Image of West's portrait courtesy the Post

Yup, he looks like a Dick.
What do you expect West to do? Give the money back? Damn Indian givers. Har, I kill myself.
Kidding aside, at what point in history did the Anglo-Saxons invent formal portraiture? Where is the Anglo-Saxon in this equation? The artist? No. West? No. How would one define a traditional Native American style outside the contexts of tribe, cultural/language groupings or historical period? To generalize these groupings could be construed as infantilizing. Not as infantilizing as my Indian giver joke, but still. I’m not personally familiar with any Native American art form similar to portraiture. To make one up on the spot that is a portrait that is Indianish is touchy business.
The the guy headed a museum with a commitment to advancing contemporary Native art and he doesn't know a contemporary Indian artist who can execute a conventional corporate portrait? Come on. If that were true he would not have been hired in the first place.
A certain arrogance is part of Rick West's charm but this goes too far.
Solution: Send Rick the portrait -- and the $48,500 bill.
the Post had some good quotes from people who are outraged about this, including descriptions of the Indian children who gave their lunch money to help raise money for the museum....
monkeyrotica, as usual, is right: he does look like a Dick. he should be in jail....
I find it hard to believe that there are no Native American artists who are capable of painting a traditional portrait. Furthermore, unless the museum specified that the artist depict Mr. West as a K Street Douchebag playing pocket pool, I'd want my $40,000 back for that reason, alone.
Obviously, old Dick here didn't have the time to just Google "native american portrait artists," and deal with the dozens of possible candidates. Look closely and you'll see he's frightfully busy playing pocket pinball with himself. Yes, elitist museum directors are different from you and I. Jerk yourself off in public and you might go to jail; these guys get $50k pictures painted of them doing it and six-figure severance packages. And what the hell kind of pose is that? "Where the hell is that kid with my limo and latté? Oh well, guess I can just stand here and rub one out. Ugh...ugh...mommy...baby loves blue velvet...."
Sounds like the Smithsonian is peopled with DC Office of Tax and Revenue staffers
The least he could do was have his spare tire airbrushed out.
I can't come up with a defense for this expense the way I did for some of the travel ... it's pretty clearly a self-aggrandizing and wrongheaded use of museum funds. Kind of like the nearly-promotional display of jewelry designed by Ben Nighthorse Campbell, the Colorado Senator who was one of the prime movers behind the Museum, that was one of the museum's first exhibitions.

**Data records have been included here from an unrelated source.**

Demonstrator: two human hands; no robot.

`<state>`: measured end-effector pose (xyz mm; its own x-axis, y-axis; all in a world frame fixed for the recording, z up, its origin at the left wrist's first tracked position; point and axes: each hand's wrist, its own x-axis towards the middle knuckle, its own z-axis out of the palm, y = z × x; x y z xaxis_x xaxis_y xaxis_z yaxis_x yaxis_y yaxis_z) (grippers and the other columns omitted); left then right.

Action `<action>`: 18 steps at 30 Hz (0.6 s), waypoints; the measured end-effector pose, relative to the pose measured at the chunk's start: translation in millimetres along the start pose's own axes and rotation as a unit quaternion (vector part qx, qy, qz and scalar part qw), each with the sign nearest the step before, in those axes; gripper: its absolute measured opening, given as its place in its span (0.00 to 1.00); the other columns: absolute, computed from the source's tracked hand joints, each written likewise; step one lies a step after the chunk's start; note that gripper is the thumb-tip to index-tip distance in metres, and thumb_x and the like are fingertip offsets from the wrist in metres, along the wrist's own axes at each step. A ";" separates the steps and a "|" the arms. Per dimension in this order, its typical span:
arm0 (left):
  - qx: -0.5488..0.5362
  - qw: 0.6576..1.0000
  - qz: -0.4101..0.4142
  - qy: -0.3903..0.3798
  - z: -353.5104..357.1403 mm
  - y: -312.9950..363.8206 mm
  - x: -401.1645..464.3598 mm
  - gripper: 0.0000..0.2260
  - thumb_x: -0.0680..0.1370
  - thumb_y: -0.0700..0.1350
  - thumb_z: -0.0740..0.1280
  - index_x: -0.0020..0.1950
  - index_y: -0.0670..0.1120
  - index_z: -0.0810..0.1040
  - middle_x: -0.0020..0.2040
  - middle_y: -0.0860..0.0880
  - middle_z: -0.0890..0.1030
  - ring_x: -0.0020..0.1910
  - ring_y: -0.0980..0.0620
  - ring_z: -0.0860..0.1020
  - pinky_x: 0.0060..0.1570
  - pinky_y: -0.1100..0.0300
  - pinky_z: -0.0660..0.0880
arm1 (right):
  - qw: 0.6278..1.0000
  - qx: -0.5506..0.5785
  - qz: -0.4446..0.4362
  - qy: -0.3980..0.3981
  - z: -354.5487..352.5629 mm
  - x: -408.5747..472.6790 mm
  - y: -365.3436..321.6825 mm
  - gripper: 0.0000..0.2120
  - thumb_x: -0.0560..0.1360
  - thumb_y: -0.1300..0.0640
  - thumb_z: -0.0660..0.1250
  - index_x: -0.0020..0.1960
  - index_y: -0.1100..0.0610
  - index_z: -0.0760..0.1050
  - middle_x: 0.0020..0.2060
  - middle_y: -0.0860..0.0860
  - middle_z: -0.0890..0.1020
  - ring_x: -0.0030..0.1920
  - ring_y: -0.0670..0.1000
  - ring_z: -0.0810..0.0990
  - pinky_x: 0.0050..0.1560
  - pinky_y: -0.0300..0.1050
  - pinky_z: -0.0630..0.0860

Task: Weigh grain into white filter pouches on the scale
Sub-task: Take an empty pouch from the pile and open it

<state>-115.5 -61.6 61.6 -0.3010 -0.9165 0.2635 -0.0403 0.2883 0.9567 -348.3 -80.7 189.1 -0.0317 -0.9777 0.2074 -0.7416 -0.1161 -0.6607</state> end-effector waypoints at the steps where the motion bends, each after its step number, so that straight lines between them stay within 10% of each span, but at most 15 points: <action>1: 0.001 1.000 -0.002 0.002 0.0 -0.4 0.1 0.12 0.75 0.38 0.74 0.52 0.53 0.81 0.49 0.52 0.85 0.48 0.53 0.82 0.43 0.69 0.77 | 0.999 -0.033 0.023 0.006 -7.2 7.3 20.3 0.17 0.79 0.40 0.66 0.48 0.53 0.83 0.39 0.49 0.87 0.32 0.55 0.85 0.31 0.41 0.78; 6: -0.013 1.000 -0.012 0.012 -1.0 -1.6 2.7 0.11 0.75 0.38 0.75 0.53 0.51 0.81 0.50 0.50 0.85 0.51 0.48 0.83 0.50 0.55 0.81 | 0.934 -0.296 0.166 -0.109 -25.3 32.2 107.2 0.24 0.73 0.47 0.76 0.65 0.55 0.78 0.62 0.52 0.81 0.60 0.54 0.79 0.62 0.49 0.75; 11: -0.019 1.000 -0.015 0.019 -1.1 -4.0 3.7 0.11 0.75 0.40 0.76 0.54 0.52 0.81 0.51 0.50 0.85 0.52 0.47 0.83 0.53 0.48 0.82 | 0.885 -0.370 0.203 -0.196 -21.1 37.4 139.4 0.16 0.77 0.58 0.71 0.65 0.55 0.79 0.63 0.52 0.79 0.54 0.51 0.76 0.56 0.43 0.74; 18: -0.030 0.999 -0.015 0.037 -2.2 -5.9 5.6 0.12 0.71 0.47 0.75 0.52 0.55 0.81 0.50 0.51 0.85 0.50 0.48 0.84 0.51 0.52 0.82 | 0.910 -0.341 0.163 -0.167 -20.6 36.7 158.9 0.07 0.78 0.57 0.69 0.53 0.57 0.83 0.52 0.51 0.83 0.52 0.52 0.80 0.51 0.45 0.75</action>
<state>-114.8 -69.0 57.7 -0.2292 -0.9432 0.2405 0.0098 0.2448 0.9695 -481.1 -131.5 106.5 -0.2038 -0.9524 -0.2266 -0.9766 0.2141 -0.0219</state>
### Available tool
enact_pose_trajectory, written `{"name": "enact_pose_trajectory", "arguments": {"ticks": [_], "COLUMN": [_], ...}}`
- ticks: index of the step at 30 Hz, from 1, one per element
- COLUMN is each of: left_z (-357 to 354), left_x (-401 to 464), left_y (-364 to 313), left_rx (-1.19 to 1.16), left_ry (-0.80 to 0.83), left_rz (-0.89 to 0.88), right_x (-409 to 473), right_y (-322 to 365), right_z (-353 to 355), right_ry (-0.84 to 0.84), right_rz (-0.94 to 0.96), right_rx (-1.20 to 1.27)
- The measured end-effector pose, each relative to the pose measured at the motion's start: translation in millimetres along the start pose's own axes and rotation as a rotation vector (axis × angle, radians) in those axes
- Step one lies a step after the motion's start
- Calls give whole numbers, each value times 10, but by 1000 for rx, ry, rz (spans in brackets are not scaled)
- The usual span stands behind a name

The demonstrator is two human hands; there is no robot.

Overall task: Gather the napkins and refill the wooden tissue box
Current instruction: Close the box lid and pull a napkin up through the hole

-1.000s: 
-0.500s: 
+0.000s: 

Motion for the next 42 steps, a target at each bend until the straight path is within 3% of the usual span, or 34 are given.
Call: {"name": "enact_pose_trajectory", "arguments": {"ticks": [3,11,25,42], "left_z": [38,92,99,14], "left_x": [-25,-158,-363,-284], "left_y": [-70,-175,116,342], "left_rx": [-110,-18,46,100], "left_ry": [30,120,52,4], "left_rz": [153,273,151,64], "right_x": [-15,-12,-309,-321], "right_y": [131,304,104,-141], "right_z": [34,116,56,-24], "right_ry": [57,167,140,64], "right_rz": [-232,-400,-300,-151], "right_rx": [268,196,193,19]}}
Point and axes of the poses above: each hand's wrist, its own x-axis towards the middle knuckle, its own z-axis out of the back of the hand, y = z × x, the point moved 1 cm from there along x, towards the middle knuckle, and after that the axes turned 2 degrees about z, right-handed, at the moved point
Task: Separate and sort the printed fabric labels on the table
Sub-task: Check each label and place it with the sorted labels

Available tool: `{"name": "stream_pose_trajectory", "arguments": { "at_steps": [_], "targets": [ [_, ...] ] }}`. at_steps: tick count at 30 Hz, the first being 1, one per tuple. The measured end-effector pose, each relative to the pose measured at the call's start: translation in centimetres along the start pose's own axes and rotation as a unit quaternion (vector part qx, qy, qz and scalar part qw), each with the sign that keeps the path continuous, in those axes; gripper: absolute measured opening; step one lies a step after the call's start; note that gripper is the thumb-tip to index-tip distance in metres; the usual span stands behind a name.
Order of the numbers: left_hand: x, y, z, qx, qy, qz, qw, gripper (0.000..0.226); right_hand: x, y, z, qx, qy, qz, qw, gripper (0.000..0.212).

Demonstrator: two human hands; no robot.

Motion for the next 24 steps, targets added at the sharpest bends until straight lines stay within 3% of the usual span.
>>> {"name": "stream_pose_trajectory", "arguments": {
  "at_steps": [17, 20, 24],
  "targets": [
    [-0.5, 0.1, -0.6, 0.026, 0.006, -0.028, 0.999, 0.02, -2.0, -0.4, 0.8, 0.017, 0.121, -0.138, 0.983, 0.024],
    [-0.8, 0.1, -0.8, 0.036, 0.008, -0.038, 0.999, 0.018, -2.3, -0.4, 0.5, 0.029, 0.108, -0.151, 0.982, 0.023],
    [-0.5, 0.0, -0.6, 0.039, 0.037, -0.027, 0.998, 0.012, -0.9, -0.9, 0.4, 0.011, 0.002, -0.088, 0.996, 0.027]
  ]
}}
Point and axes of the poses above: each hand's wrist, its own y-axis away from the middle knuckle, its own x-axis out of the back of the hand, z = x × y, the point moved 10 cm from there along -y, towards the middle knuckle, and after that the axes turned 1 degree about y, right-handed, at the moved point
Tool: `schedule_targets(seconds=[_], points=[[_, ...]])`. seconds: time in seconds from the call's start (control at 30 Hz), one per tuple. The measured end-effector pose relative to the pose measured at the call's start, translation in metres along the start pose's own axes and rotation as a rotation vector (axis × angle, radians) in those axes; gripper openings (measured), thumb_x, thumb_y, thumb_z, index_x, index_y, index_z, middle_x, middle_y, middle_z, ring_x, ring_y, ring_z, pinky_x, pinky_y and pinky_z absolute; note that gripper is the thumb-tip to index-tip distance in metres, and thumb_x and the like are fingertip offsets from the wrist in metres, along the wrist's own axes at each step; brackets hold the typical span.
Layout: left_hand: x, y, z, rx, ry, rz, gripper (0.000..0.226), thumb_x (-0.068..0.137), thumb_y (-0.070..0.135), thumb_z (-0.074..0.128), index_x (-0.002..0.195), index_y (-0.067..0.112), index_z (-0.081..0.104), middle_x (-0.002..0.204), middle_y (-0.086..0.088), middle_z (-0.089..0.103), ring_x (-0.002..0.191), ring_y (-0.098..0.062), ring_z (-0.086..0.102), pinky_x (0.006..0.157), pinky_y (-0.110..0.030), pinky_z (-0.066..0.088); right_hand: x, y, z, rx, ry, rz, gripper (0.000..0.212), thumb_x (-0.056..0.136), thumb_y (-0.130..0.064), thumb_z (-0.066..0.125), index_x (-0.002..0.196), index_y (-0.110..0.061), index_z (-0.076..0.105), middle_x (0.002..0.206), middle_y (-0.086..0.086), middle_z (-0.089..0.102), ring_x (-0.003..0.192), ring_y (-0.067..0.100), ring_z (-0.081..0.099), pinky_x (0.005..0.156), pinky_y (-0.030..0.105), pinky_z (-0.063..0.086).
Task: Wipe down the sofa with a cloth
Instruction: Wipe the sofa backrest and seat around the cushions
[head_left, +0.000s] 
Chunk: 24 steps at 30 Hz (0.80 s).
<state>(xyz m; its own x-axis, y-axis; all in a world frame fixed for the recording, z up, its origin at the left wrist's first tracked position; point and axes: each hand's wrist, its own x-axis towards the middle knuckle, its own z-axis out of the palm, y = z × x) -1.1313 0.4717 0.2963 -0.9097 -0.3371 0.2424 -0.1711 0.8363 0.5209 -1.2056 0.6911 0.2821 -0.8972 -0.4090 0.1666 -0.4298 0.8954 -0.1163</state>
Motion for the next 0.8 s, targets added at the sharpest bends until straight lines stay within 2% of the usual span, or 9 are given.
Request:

That said, can we please get a grip on the use of terms like "public money" and "the public's money" in articles like thse? It's little more than a rhetorical device designed to inflame the reader's emotions, and in the case of these Smithsonian expenses it might not even be accurate. Substantial percentages of each Smithsonian museum's budget are provided by private donors, and they're generally pretty careful to track what expenses are allowable/charged to the government, and which are funded by the "Trust." I didn't see anything in either of the Post articles indicating which pot of money the relevant expenses came out of.
Yeah, I don't get the anglo-saxon comment. Besides the fact that the painter was Polish (which is not anglo-saxon), the basic model of portraiture that they and you are talking about is certainly not primarily a product of England. Italian and Dutch painters perfected the "traitional" portrait model.
It seems more that you're trying to shoehorn in an opressor-victim language when it's really enough to point out what a dick this guy is (which his suspenders made self-evident). But then again, just about all presidents of non-profit institutions like this have turned out to be dicks over the last couple years.